Im Februar 2014 ergab sich für mich die Möglichkeit, im Rahmen eines Aufenthaltes in Südafrika die Pitseng High School zu besuchen. Sowohl das Gymnasium Bad Waldsee in Baden-Württemberg wie meine Familie unter-stützen ein Patenkind an der Schule. Nach nunmehr fast 20 Jahren regelmäßiger Aufent-halte im südlichen Afrika war es für mich das erste Mal, Lesotho zu besuchen. In Gedanken noch in der geschäftlichen Welt von Pretoria, fuhr ich die traumhaft schöne Landschaft des Golden Gate National Park durchquerend an die Grenze nach Caledonspoort.
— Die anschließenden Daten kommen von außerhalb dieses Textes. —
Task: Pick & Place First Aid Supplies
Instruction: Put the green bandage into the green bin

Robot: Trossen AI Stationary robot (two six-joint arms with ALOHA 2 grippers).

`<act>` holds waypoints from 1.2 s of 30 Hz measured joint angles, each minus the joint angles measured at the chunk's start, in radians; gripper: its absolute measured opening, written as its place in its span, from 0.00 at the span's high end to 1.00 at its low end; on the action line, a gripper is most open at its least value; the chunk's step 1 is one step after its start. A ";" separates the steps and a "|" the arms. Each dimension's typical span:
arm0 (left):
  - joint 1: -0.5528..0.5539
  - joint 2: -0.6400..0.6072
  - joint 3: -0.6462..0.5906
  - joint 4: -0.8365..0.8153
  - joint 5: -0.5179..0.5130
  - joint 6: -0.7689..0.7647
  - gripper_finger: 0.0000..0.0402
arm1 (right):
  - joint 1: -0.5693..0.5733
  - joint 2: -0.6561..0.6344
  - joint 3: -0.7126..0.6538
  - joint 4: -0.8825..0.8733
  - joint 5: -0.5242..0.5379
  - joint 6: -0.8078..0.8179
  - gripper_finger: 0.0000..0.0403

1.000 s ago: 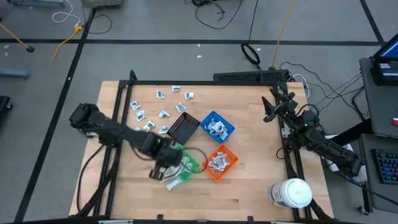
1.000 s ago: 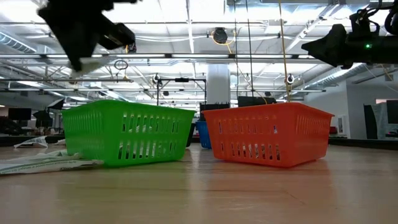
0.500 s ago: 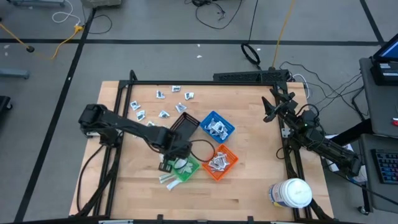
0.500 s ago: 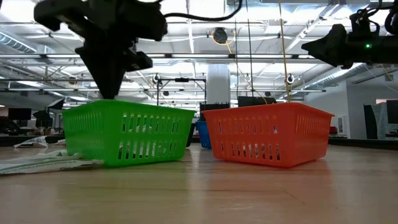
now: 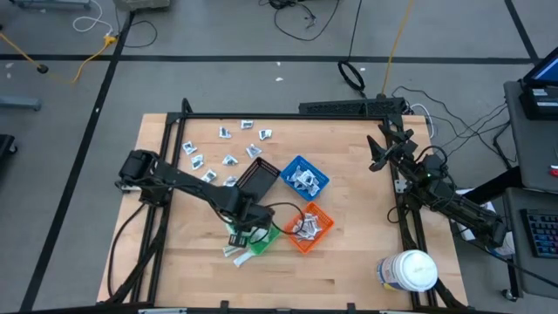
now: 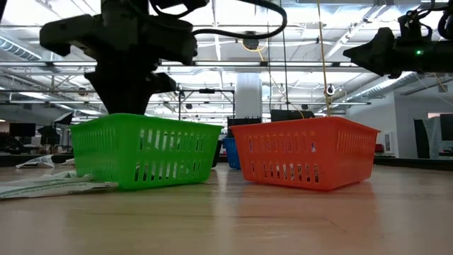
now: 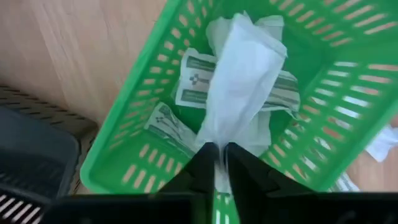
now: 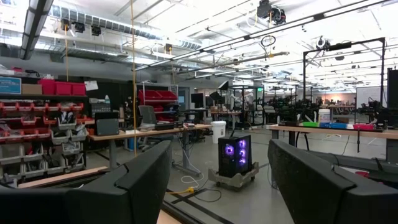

Die (für einen Touristen) schnelle und unbürokratische Grenzabfertigung ließ mich noch weiter auf der Straße nach Butha-Buthe in meiner südafrikanischen Welt träumen. Unmittelbar am Ortsrand von Butha-Buthe erwachte ich jedoch jäh in einem bunten Treiben zwischen Shacks and Shelters und buntem lauten Markttreiben.

 

Aufgeweckt von der Lautstärke und den Gerüchen sowie einer schnellen Coke am taxi rank ging die Fahrt weiter über Leribe, das Tal leicht ansteigend, nach Pitseng. Die sommerlich grünen Felder mit der grüngrauen Silhouette der ansteigenden Berge und den verstreut liegenden Hütten und Häusern boten einen traumhaft schönen Anblick – Welcome at Pitseng High School!

 

Ms. Tau und Mrs. Mpho begrüßten mich warmherzig. In einem fast zweistündigen Ausflug in alle Ecken und Enden des Geländes zeigte mir Mrs. Mpho die Schule, ermöglichte Kurzbesuche in Unterrichtsstunden, kurze Gespräche mit Lehrern und Schülern sowie ein Einblick in Küche, Bäckerei, Schlafräume und Stallungen.

 

Anschließend bot sich die Gelegenheit, in einem kurzen Gespräch die Patenkinder etwas näher kennenzulernen. Beide Mädchen waren sehr schüchtern, gaben auf Fragen aber gerne Antworten zu ihrer Klasse, über ihr Wohnen in der Schule bzw. zu Hause, ihre Lieblingsfächer und was sie später gerne machen würden. Erfreut waren natürlich beide über die Geschenke, die ich aus Deutschland vom Gymnasium Bad Waldsee und meiner Familie bringen durfte. Besonders gefreut hat mich, dass unser Patenkind ein Lied für meine Kinder gesungen hat und ich dies als kleinen Film für sie mit nach Hause nehmen konnte.

 

                          Lehrerkollegium                                                             Morgenappell

Derzeit werden an der Schule 740 Kinder unterrichtet, davon ca. 2/3 Mädchen und 1/3 Jungen. Es unterrichten momentan 35 Lehrer (davon 5 student teacher) in einer Klassengröße von 45 bis 55 Kindern. Phasenweise unterrichtet ein Lehrer zwei Klasen in 2 aneinander grenzenden Räumen. An der Schule permanent untergebracht sind 350 Mädchen und 33 Jungen. Die Jungen sind Kinder, deren Väter als Minenarbeiter ihr Leben in Südafrika verloren und die aufgrund vertraglicher Verpflichtungen seitens der südafrikanischen Minengesellschaft unterstützt werden. Die Jungen sind in 3 kleinen Unterkünften untergebracht. Die Mädchen schlafen in 2 Gebäuden in insgesamt 3 Schlafräumen. Derzeit erfolgt seitens der Trägergesellschaft „Sisters of Charity of Ottawa“ ein Neubau, welcher sich im Rohbau befindet und für die Unterbringung weiterer Kinder genutzt werden soll.
Am nächsten Morgen durfte ich noch am Morgenappell im Schulhof teilnehmen und Grußworte an die Kinder richten.

 

Die Kinder, die wir von Deutschland aus als Patenkinder unterstützen, sind Samen, die aufgehen und als Erwachsene die Zukunft des Landes Lesotho aufgrund ihrer erhaltenen Bildung mit gestalten und entwickeln können. Aus den Samen werden Stärkere und Schwächere, mit unserer Unterstützung helfen wir dem Gärtner sie zu gießen, aufzurichten und zu pflegen. Wir sollten jedoch auch unser Augenmerk auf die Gartengestaltung und -anlage richten und darauf hinwirken, dass die Samenkörner in einem guten und würdigen Garten gedeihen können.